Pendukung pernyataan Sri Mulyani melihatnya sebagai strategi edukasi publik.
"Beliau bicara di forum keuangan syariah, wajar kalau dikaitkan dengan konsep zakat dan wakaf. Tujuannya mengajak kita melihat pajak sebagai kewajiban moral, bukan sekadar paksaan negara," kata seorang akademisi ekonomi syariah.
Data pun mendukung bahwa pajak adalah urat nadi APBN. Tahun 2024, penerimaan pajak mencapai Rp1.900 triliun, setara 75% dari total pendapatan negara. Tanpa pajak, subsidi kesehatan, pendidikan, dan bantuan sosial bisa lumpuh. Dalam kacamata ini, membayar pajak berarti ikut membiayai sekolah, rumah sakit, dan jalan yang digunakan masyarakat luas.
Kubu yang Menolak
Di sisi lain, kritik datang deras.
"Zakat itu perintah Allah, pajak itu aturan pemerintah. Menyamakan keduanya seperti menyamakan shalat dengan apel pagi kantor. Beda wilayah," ujar seorang ulama yang aktif di media sosial.
Bagi kelompok ini, pernyataan Sri Mulyani rawan dianggap mengaburkan perbedaan antara ibadah mahdhah (murni vertikal kepada Allah) dan kewajiban administratif negara.
Lebih jauh, sebagian aktivis menilai ini sebagai pemanfaatan simbol agama untuk menguatkan legitimasi kebijakan fiskal, apalagi di tengah rendahnya kepercayaan publik terhadap pemerintah.
Di Persimpangan Persepsi
Apakah pernyataan ini melecehkan agama?
Secara niat, tampaknya tidak. Tapi secara penerimaan publik, ini wilayah rawan.Â
Dalam masyarakat yang sensitif terhadap isu agama, analogi seperti ini bisa ditangkap berbeda: sebagai ajakan bijak oleh sebagian, sebagai provokasi atau manipulasi oleh sebagian lainnya.

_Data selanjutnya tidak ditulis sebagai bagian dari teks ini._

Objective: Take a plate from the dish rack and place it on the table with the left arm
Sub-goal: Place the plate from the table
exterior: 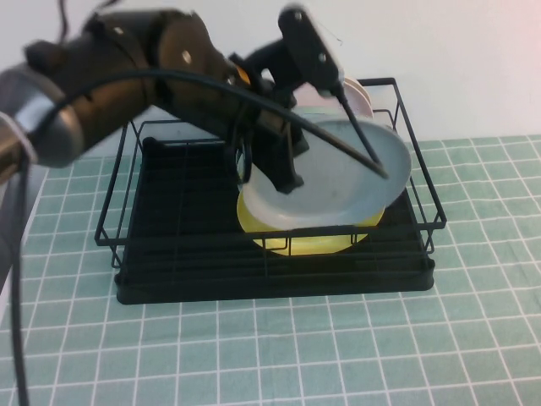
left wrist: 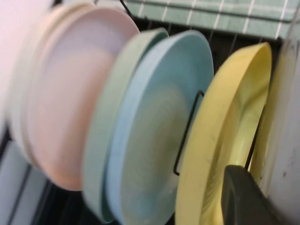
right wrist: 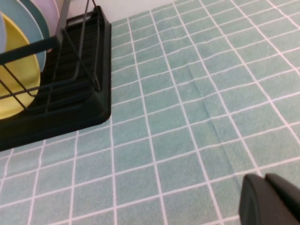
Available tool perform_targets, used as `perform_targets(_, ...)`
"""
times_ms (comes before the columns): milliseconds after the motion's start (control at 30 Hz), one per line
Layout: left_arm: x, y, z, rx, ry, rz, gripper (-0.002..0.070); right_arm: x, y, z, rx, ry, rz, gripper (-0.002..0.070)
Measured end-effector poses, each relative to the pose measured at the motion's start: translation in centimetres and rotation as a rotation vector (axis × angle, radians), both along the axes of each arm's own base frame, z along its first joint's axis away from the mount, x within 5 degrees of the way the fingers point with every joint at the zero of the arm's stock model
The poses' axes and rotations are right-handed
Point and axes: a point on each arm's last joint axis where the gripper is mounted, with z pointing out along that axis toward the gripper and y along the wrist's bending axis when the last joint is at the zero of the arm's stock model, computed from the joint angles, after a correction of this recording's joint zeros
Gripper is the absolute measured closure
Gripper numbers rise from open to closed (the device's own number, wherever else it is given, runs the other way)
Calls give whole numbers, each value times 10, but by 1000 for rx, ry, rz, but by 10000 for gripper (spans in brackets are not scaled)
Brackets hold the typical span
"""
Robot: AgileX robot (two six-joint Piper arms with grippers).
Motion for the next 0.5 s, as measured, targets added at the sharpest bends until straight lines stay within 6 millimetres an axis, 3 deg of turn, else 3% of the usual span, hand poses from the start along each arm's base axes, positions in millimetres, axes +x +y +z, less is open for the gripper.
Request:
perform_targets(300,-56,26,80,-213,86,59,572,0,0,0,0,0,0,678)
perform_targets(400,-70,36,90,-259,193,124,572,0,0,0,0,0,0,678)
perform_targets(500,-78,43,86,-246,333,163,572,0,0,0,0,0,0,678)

Dalam kacamata fikih ekonomi Islam, pajak memang bisa sejajar secara fungsi sosial dengan zakat dan wakaf --- jika dikelola sesuai prinsip keadilan, transparansi, dan maslahat. Masalahnya, di Indonesia, ketiga syarat ini masih sering dipertanyakan.
Catatan Penutup
Seperti air yang mengalir di dua saluran, pernyataan Sri Mulyani ini akan terus membawa dua arus: arus optimisme bahwa pajak adalah instrumen keadilan sosial, dan arus skeptisisme yang melihatnya sebagai retorika yang tidak dibarengi pembuktian nyata.